[mirror_ubuntu-jammy-kernel.git] / Documentation / cgroups / freezer-subsystem.txt

	The cgroup freezer is useful to batch job management system which start
and stop sets of tasks in order to schedule the resources of a machine
according to the desires of a system administrator. This sort of program
is often used on HPC clusters to schedule access to the cluster as a
whole. The cgroup freezer uses cgroups to describe the set of tasks to
be started/stopped by the batch job management system. It also provides
a means to start and stop the tasks composing the job.

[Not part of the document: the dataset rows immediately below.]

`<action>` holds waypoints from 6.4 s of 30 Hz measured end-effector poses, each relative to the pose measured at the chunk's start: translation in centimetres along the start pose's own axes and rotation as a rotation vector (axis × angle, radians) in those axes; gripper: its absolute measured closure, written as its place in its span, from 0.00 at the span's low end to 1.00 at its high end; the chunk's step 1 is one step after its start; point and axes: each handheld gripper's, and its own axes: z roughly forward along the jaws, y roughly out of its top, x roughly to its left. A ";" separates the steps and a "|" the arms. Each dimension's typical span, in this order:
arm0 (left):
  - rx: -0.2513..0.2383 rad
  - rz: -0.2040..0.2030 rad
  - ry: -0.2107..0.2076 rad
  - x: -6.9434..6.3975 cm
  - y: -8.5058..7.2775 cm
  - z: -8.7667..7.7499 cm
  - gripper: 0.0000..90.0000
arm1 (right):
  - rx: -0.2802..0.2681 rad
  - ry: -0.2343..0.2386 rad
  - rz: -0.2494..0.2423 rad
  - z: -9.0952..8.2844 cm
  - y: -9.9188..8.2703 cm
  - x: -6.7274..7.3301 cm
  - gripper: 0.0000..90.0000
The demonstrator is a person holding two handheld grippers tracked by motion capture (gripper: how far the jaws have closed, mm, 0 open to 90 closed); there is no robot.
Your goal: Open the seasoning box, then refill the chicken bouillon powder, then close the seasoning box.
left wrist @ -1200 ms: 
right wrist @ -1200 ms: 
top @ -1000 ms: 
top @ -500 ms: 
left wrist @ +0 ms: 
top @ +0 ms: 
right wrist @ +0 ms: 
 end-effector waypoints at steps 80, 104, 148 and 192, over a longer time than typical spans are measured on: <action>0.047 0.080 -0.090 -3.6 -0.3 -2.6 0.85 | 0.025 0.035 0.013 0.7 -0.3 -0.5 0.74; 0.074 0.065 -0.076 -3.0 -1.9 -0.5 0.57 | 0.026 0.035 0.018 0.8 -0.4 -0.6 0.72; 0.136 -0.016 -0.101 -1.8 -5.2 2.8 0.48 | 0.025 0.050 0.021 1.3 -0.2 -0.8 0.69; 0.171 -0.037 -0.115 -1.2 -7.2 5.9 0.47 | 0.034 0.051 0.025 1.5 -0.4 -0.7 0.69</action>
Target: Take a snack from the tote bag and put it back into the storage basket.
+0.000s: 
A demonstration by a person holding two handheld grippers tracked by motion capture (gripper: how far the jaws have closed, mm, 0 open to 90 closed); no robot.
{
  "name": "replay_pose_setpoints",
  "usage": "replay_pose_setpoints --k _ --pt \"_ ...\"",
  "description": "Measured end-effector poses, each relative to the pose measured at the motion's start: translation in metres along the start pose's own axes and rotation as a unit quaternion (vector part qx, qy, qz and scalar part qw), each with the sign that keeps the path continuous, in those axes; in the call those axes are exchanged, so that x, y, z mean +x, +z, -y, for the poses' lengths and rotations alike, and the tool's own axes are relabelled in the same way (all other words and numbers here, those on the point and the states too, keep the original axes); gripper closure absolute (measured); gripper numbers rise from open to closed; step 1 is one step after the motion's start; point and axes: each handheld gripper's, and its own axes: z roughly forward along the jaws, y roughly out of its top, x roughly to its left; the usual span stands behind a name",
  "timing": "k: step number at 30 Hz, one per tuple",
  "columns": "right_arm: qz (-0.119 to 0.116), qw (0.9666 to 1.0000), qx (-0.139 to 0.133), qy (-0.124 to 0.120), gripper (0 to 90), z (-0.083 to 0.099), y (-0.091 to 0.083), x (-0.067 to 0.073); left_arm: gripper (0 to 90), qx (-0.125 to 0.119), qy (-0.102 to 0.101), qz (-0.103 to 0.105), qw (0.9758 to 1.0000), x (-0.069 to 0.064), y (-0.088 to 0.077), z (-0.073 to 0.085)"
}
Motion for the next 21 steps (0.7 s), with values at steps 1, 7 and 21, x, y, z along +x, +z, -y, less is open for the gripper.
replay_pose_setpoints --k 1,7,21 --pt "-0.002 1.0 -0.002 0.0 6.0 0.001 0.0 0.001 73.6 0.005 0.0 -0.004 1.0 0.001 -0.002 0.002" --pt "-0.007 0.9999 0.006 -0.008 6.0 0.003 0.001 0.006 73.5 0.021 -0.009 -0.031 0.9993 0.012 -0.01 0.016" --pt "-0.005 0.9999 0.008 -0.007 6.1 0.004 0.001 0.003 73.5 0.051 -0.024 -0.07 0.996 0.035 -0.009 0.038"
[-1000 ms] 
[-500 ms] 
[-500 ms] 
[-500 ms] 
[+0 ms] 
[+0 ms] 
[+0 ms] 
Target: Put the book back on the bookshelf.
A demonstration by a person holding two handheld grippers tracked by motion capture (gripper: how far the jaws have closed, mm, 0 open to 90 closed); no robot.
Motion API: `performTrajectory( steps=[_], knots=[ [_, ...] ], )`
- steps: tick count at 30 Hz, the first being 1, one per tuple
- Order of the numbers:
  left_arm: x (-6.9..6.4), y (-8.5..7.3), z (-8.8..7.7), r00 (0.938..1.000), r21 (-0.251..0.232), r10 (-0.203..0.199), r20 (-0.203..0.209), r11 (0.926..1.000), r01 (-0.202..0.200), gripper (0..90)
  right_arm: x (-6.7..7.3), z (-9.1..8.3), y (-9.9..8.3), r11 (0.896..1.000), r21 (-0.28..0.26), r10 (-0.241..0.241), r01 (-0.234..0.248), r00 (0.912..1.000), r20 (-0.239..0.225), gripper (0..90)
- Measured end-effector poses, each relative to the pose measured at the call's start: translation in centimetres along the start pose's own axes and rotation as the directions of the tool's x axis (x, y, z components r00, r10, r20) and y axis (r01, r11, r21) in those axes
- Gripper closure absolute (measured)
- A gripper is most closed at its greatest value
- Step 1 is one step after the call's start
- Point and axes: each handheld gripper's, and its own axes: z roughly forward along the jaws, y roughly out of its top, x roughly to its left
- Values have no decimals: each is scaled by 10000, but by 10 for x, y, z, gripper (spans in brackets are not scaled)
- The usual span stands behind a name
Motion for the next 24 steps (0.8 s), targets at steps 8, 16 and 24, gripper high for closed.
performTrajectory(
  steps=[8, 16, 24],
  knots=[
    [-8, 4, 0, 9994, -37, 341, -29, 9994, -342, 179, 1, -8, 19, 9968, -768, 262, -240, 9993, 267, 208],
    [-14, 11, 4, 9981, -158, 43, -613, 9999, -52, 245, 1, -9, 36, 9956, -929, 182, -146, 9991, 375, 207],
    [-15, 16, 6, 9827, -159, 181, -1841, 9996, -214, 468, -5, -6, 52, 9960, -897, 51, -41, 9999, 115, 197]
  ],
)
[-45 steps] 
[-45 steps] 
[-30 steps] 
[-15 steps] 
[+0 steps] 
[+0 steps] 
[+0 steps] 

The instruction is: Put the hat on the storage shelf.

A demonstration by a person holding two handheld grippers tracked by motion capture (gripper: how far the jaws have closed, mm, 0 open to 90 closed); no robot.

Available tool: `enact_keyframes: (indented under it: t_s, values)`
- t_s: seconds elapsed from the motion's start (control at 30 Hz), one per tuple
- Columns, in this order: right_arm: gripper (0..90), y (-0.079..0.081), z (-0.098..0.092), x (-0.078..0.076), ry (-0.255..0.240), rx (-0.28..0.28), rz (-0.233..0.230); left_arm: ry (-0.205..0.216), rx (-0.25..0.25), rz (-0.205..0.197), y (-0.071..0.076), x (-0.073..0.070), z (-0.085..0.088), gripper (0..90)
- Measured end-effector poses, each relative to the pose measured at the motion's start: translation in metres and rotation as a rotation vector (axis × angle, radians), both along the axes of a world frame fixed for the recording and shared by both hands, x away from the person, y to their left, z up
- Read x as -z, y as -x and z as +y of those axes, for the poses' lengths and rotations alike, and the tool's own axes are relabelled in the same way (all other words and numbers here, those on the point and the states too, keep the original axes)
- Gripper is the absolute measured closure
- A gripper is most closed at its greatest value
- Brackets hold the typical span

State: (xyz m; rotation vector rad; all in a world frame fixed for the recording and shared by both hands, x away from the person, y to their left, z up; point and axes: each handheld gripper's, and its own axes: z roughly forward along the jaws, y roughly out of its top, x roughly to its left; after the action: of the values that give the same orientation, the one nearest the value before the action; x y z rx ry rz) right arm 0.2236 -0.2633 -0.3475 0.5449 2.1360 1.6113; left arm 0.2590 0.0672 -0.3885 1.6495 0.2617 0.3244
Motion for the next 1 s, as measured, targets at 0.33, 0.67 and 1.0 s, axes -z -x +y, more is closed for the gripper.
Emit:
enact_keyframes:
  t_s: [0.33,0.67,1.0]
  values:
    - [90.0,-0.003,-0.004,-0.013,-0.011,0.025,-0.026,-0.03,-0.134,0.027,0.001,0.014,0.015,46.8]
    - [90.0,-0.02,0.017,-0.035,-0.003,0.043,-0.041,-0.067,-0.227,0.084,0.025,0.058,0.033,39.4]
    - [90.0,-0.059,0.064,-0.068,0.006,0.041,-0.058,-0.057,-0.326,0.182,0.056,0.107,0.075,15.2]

	The cgroup freezer will also be useful for checkpointing running groups
of tasks. The freezer allows the checkpoint code to obtain a consistent
image of the tasks by attempting to force the tasks in a cgroup into a
quiescent state. Once the tasks are quiescent another task can
walk /proc or invoke a kernel interface to gather information about the
quiesced tasks. Checkpointed tasks can be restarted later should a
recoverable error occur. This also allows the checkpointed tasks to be
migrated between nodes in a cluster by copying the gathered information
to another node and restarting the tasks there.

	Sequences of SIGSTOP and SIGCONT are not always sufficient for stopping
and resuming tasks in userspace. Both of these signals are observable
from within the tasks we wish to freeze. While SIGSTOP cannot be caught,
blocked, or ignored it can be seen by waiting or ptracing parent tasks.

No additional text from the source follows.